Annick Geille est écrivain, critique littéraire et journaliste. Elle rédige une rubrique mensuelle pour le journal Service Littéraire et dirige la Sélection en ligne du Salon littéraire. Elle vient de publier son onzième roman, Rien que la mer, aux éditions La Grande Ourse.

Patrick Mimouni. Extrait de : Les mémoires maudites

EXTRAIT >

La tierce forme

La communauté juive française – la dernière grande communauté juive présente sur le continent européen désormais – cette communauté modifiait son rapport au sionisme dans les années cinquante et soixante. Les autorités françaises admettaient, désormais, que les Juifs constituaient un peuple, et pas seulement une religion. Le nom d’israélite rappelait des souvenirs qu’il valait mieux oublier. Il disparaissait du vocabulaire des Juifs de France. Mais Proust lui-même était relégué dans la catégorie la moins reluisante des israélites, voire des demi-israélites. Le centième anniversaire de sa naissance ne suscita que de l’indifférence dans la communauté juive française. Il n’était pas question de rapprocher Proust de Cohen ou de Levinas. Il allait de soi qu’il n’y avait aucun rapport entre eux. Le bal costumé donné par les Rothschild pour fêter le centième anniversaire de Proust, où les invités étaient priés de prendre l’apparence d’un personnage de la Recherche, ne constituait qu’un divertissement privé, sans le moindre rapport, là non plus, avec la communauté juive, même s’il était organisé par les dirigeants communautaires. Les journaux n’en ont pas parlé alors. On n’en a eu connaissance que des années plus tard. Le prix offert à Romain Gary, pour le meilleur costume lors de ce bal, un prix dont Gary était très fier, ce prix ne récompensait que son élégance vestimentaire. Pourquoi aurait-il récompensé son œuvre ?

La constitution d’une littérature juive de langue française, telle que Cohen l’envisageait en 1923, s’était réellement opérée. Il lui fallait encore être discrète. Les Juifs célébraient le centième anniversaire de Proust quasi clandestinement, selon la tradition marrane, sans même qu’ils en aient conscience.

Cohen publiait alors Belle du Seigneur, un roman dont certains chapitres se présentaient sans alinéas ni ponctuation, comme une page de la Bible ou du Talmud dans leur forme originale. Cohen poussait à l’extrême ce que Proust faisait déjà. La longueur de ses phrases, la rareté des alinéas, la ponctuation réduite au minimum, affolaient les premiers lecteurs de la Recherche dans les maisons d’édition qu’il sollicita. On n’avait jamais vu ça. On n’y comprenait rien. C’était de l’hébreu.

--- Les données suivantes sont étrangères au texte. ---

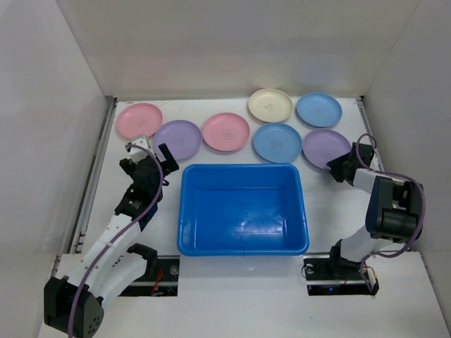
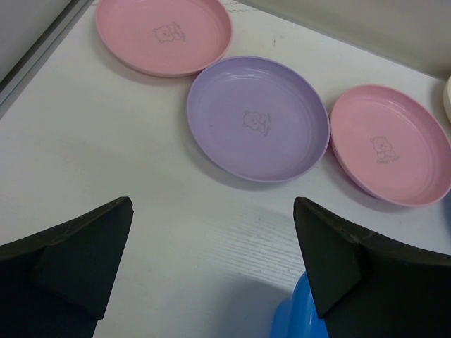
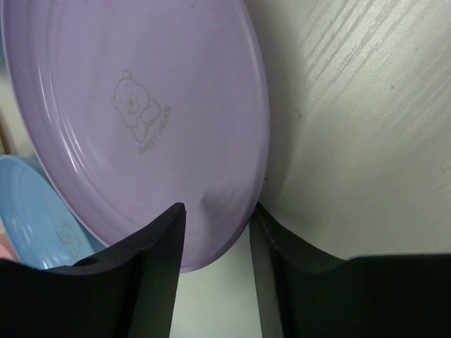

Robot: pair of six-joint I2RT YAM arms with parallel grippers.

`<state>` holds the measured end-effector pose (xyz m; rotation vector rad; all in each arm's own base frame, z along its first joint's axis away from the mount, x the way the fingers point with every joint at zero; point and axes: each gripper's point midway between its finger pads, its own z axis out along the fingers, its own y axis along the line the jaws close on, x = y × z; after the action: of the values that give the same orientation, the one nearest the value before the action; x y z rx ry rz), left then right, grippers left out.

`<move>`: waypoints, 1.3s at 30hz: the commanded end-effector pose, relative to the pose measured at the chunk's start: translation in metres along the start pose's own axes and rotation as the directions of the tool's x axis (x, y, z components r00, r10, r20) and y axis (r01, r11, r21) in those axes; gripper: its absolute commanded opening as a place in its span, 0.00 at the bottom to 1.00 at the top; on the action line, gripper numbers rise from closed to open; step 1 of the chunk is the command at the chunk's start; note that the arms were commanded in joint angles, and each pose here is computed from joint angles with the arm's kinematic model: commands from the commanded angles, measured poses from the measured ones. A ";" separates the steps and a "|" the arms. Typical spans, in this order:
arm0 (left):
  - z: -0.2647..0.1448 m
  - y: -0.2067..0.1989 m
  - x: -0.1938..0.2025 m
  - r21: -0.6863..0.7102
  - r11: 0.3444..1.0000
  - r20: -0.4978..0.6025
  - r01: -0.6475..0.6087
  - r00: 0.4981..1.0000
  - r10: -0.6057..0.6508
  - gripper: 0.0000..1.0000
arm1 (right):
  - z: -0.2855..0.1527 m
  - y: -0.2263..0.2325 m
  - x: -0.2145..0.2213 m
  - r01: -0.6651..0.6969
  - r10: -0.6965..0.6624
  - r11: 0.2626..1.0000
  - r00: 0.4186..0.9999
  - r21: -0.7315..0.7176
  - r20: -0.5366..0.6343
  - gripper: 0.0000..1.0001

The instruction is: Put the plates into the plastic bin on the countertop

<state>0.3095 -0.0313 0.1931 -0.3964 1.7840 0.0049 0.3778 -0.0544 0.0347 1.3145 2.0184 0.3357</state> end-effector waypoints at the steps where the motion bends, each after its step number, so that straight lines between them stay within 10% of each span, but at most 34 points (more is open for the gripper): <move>1: -0.001 -0.001 -0.009 -0.001 1.000 0.035 0.024 0.999 -0.024 1.00 | 0.005 0.009 -0.005 -0.047 0.048 0.997 0.999 -0.066 0.009 0.42; 12: -0.001 0.000 -0.009 -0.003 1.000 0.034 0.025 0.999 -0.025 1.00 | 0.001 0.004 -0.006 -0.084 0.086 0.992 0.996 -0.091 0.018 0.04; 25: 0.000 -0.001 -0.007 -0.002 1.000 0.030 0.020 0.999 -0.020 1.00 | -0.151 0.061 -0.054 0.007 0.110 0.929 0.949 -0.370 0.295 0.00; 32: 0.000 -0.001 -0.006 0.001 1.000 0.034 0.018 0.999 -0.019 1.00 | -0.226 0.128 0.019 0.269 -0.177 0.791 0.960 -0.549 0.216 0.01; 39: 0.000 -0.002 -0.006 0.005 1.000 0.042 0.003 0.999 -0.004 1.00 | -0.249 0.117 0.133 0.490 -0.565 0.631 0.822 -0.602 0.076 0.02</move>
<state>0.3093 -0.0321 0.1896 -0.3912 1.7847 0.0068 0.2798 0.1408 0.2338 0.4087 1.9444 0.7635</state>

Les talmudistes mêlaient deux formes littéraires dans leur texte : une forme conceptuelle, juridique et exotérique, dite halakhique, afin de produire les lois dont dépendait l’existence des communautés juives, et une forme romanesque, poétique et ésotérique, dite aggadique, qui constituait le corpus des chroniques, des légendes, des paraboles de la tradition juive, mais toujours entrelacé au corpus juridique dans le même ensemble.

Barthes remarquait que Proust, au moment de se lancer dans la Recherche, en 1908, se trouvait à la croisée de deux voies, tiraillé entre deux côtés : « le côté de l’Essai (de la Critique) et le côté du Roman ». Barthes ne songeait pas pour autant à la croisée de la forme halakhique et de la forme aggadique. Pourquoi y aurait-il songé ? Il préférait s’appuyer sur les théories de Jakobson, l’un des linguistes au fondement du structuralisme, issu d’une famille juive traditionnelle pétrie par la culture talmudique et cabalistique.

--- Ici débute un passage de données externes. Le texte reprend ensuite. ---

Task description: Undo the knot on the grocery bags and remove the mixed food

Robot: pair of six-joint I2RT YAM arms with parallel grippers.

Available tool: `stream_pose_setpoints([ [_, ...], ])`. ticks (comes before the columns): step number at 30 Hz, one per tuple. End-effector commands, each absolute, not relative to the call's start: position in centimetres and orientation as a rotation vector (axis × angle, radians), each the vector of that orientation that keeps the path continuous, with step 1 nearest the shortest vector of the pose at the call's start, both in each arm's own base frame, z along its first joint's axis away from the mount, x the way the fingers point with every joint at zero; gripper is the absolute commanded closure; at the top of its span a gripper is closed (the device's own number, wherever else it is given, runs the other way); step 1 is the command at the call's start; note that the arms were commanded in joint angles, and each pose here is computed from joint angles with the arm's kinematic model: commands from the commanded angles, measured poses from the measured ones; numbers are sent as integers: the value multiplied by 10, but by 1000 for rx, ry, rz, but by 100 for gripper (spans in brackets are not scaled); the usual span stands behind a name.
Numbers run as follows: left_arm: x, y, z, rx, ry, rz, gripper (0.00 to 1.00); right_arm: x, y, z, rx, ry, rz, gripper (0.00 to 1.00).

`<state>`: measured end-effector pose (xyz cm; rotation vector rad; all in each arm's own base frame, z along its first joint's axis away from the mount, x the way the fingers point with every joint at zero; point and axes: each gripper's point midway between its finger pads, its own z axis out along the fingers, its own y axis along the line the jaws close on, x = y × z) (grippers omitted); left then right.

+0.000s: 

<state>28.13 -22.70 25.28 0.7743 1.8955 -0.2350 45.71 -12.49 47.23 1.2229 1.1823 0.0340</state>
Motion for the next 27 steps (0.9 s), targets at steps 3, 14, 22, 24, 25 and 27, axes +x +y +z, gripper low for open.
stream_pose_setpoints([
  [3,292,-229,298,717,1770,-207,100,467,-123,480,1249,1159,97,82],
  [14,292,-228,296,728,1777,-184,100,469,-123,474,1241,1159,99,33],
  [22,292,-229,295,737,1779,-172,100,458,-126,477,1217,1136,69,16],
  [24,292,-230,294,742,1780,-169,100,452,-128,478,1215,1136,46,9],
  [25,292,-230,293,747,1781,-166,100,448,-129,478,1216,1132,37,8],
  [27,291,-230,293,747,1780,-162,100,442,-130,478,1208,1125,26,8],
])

Proust se compare à Jakobson, pour Barthes : « Il sait que chaque incident de la vie peut donner lieu ou à un commentaire (une interprétation), ou à une affabulation qui en donne ou en imagine l’avant ou l’après narratif. » Barthes, qui n’ignorait rien des origines juives de Proust, ni de celles de Jakobson, retrouvait comme par hasard dans la Recherche les deux formes littéraires entrelacées dans le Talmud, sans y faire la moindre allusion, alors que Lacan et Derrida commençaient déjà à établir la relation entre la linguistique moderne et la tradition juive – Barthes ne pouvait pas l’ignorer non plus. Mieux valait l’oublier. Comment qualifier la Recherche ? « Essai ? roman ? Aucun des deux ou les deux à la fois, ce que j’appellerai une tierce forme », concluait Barthes.

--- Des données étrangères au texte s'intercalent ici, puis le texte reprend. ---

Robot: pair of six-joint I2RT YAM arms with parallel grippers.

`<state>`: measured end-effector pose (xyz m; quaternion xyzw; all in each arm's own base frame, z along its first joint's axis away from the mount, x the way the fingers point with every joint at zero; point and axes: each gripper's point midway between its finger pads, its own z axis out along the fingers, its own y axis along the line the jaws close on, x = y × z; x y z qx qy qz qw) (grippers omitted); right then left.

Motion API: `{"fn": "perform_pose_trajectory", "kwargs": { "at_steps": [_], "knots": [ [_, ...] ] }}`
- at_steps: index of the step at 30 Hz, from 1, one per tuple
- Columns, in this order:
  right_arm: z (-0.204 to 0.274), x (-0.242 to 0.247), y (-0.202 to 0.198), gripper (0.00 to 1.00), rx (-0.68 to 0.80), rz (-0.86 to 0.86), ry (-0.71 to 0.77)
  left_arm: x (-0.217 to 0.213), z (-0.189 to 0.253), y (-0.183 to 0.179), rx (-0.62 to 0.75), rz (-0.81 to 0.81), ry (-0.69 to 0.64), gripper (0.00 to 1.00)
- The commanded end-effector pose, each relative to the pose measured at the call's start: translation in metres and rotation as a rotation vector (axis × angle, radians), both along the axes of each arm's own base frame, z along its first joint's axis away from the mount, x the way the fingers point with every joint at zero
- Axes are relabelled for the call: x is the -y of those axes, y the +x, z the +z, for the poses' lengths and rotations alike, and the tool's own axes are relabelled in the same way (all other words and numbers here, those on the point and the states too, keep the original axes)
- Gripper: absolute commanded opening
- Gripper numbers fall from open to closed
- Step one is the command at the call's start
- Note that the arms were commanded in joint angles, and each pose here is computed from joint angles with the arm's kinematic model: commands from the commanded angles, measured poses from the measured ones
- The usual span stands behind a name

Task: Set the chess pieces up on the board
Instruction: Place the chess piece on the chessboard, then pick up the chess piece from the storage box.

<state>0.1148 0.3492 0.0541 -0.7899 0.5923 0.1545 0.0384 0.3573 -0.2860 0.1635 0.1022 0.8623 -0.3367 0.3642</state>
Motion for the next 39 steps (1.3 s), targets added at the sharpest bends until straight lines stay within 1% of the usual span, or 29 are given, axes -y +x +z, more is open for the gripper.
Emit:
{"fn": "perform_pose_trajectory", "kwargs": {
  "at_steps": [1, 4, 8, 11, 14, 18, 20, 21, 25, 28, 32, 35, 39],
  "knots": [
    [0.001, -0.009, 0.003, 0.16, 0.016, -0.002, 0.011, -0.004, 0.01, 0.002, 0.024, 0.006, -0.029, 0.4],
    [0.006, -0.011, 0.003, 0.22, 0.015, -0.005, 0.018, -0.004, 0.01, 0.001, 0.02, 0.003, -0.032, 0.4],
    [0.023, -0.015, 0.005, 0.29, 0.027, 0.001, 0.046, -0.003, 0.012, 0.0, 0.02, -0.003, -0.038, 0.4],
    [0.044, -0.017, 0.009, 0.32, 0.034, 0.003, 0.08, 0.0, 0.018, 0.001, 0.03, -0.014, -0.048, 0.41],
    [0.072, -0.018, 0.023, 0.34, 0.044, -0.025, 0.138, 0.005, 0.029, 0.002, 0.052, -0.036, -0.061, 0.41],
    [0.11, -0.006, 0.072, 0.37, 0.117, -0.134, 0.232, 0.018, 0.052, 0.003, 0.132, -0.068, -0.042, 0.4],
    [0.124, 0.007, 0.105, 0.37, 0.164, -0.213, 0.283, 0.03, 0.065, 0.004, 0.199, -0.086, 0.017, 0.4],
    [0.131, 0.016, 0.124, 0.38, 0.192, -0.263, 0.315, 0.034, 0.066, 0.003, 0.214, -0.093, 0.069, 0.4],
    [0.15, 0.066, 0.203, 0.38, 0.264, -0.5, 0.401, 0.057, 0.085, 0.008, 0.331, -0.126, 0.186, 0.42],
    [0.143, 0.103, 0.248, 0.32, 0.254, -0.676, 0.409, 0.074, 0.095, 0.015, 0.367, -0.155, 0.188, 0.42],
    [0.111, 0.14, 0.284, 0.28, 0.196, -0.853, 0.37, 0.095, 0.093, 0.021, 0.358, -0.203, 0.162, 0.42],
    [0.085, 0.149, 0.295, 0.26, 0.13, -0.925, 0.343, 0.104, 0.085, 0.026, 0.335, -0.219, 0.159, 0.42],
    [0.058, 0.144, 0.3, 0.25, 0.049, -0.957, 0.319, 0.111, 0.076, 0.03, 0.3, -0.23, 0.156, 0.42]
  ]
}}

Ouvrez Les Matinées du samedi de Godchaux Weil – un texte facilement consultable en ligne. Vous aborderez un condensé du Talmud, conçu de la même manière, destiné aux Juifs de France autant qu’à ceux de la diaspora séfarade d’Afrique du Nord, des Balkans et du Proche-Orient. Des considérations sur la providence, sur l’âme, sur la survie d’Israël, s’y mêlent à des citations de Racine, de Pascal ou Lamartine, et aux chroniques les plus diverses, historiques ou légendaires, issues de l’époque biblique aussi bien que des pérégrinations des Juifs en Babylonie sous les Perses, en Espagne sous l’Inquisition, ou en Europe au XIXe siècle. On passe de Pascal à rabbi Akiba, ou d’un derviche tourneur à Napoléon, sur la même page. Qu’est-ce que c’est que ça ? Une tierce forme, précisément.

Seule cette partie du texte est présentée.